1 files changed, 276 insertions, 0 deletions
diff --git a/taskcluster/docs/taskgraph.rst b/taskcluster/docs/taskgraph.rst
new file mode 100644
index 000000000..5d3e7c7d3
--- /dev/null
+++ b/taskcluster/docs/taskgraph.rst
@@ -0,0 +1,276 @@
+======================
+TaskGraph Mach Command
+======================
+
+The task graph is built by linking different kinds of tasks together, pruning
+out tasks that are not required, then optimizing by replacing subgraphs with
+links to already-completed tasks.
+
+Concepts
+--------
+
+* *Task Kind* - Tasks are grouped by kind, where tasks of the same kind do not
+  have interdependencies but have substantial similarities, and may depend on
+  tasks of other kinds.  Kinds are the primary means of supporting diversity,
+  in that a developer can add a new kind to do just about anything without
+  impacting other kinds.
+
+* *Task Attributes* - Tasks have string attributes by which can be used for
+  filtering.  Attributes are documented in :doc:`attributes`.
+
+* *Task Labels* - Each task has a unique identifier within the graph that is
+  stable across runs of the graph generation algorithm.  Labels are replaced
+  with TaskCluster TaskIds at the latest time possible, facilitating analysis
+  of graphs without distracting noise from randomly-generated taskIds.
+
+* *Optimization* - replacement of a task in a graph with an equivalent,
+  already-completed task, or a null task, avoiding repetition of work.
+
+Kinds
+-----
+
+Kinds are the focal point of this system.  They provide an interface between
+the large-scale graph-generation process and the small-scale task-definition
+needs of different kinds of tasks.  Each kind may implement task generation
+differently.  Some kinds may generate task definitions entirely internally (for
+example, symbol-upload tasks are all alike, and very simple), while other kinds
+may do little more than parse a directory of YAML files.
+
+A ``kind.yml`` file contains data about the kind, as well as referring to a
+Python class implementing the kind in its ``implementation`` key.  That
+implementation may rely on lots of code shared with other kinds, or contain a
+completely unique implementation of some functionality.
+
+The full list of pre-defined keys in this file is:
+
+``implementation``
+   Class implementing this kind, in the form ``<module-path>:<object-path>``.

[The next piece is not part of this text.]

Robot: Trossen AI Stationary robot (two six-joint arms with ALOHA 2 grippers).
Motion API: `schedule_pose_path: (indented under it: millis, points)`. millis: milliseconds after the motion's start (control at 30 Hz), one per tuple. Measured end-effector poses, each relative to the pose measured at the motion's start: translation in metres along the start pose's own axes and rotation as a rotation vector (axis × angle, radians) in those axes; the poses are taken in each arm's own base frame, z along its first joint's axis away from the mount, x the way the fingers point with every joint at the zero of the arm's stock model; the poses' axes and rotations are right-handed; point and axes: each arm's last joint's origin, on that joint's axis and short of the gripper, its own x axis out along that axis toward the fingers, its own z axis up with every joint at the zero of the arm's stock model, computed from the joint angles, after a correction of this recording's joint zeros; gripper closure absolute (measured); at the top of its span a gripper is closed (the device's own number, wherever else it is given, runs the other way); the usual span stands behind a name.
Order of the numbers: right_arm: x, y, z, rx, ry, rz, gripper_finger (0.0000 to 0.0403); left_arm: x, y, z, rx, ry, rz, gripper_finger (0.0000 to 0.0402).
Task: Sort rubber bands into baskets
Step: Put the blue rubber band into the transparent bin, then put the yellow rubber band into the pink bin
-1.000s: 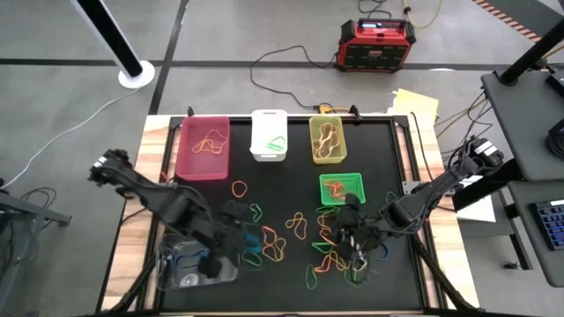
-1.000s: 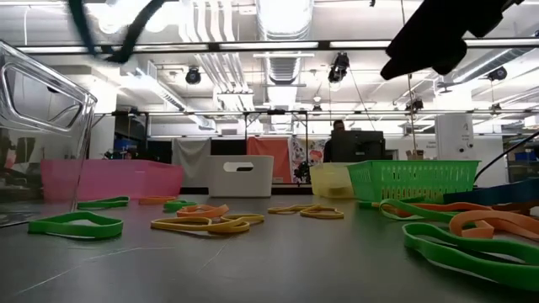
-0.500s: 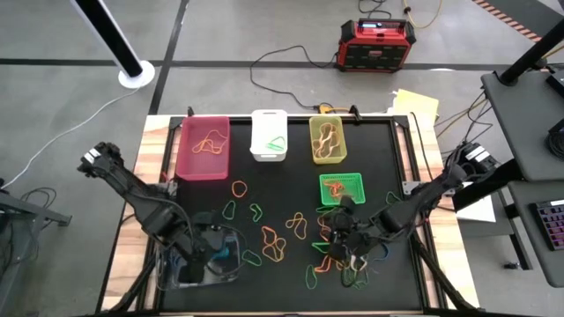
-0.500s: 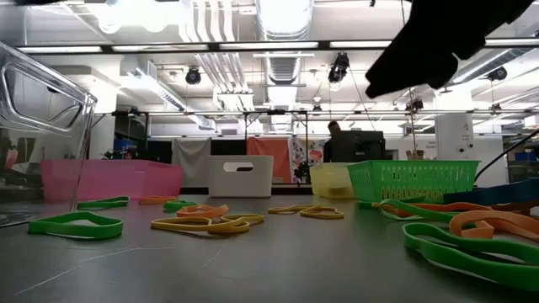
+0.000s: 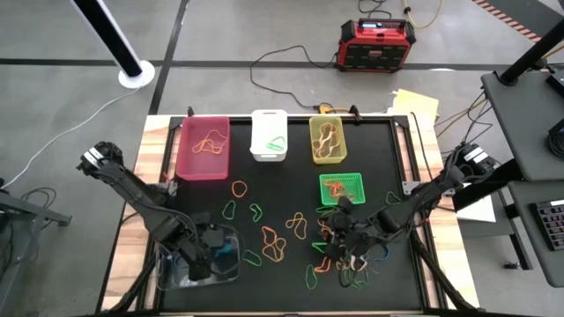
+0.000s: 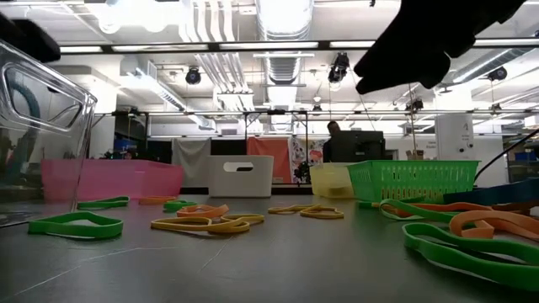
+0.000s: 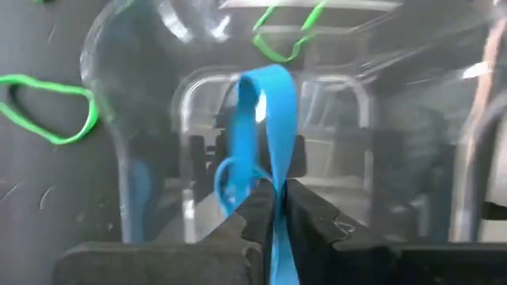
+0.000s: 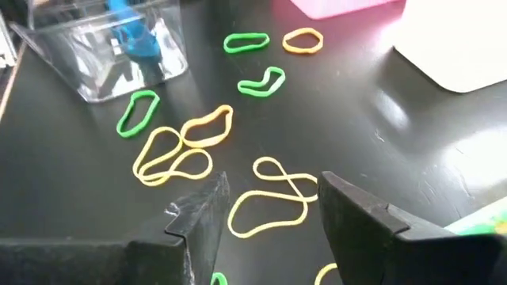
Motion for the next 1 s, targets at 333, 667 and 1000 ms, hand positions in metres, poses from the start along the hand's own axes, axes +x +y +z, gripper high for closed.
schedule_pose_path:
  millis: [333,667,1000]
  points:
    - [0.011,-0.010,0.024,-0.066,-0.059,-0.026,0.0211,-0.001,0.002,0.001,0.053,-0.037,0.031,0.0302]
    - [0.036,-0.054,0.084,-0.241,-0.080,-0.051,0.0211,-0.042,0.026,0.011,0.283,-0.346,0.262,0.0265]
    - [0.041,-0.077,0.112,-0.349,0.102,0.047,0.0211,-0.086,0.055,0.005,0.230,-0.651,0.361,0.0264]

+   This class should be a subclass of ``taskgraph.kind.base:Kind``.
+
+``kind-dependencies``
+   Kinds which should be loaded before this one.  This is useful when the kind
+   will use the list of already-created tasks to determine which tasks to
+   create, for example adding an upload-symbols task after every build task.
+
+Any other keys are subject to interpretation by the kind implementation.
+
+The result is a nice segmentation of implementation so that the more esoteric
+in-tree projects can do their crazy stuff in an isolated kind without making
+the bread-and-butter build and test configuration more complicated.
+
+Dependencies
+------------
+
+Dependencies between tasks are represented as labeled edges in the task graph.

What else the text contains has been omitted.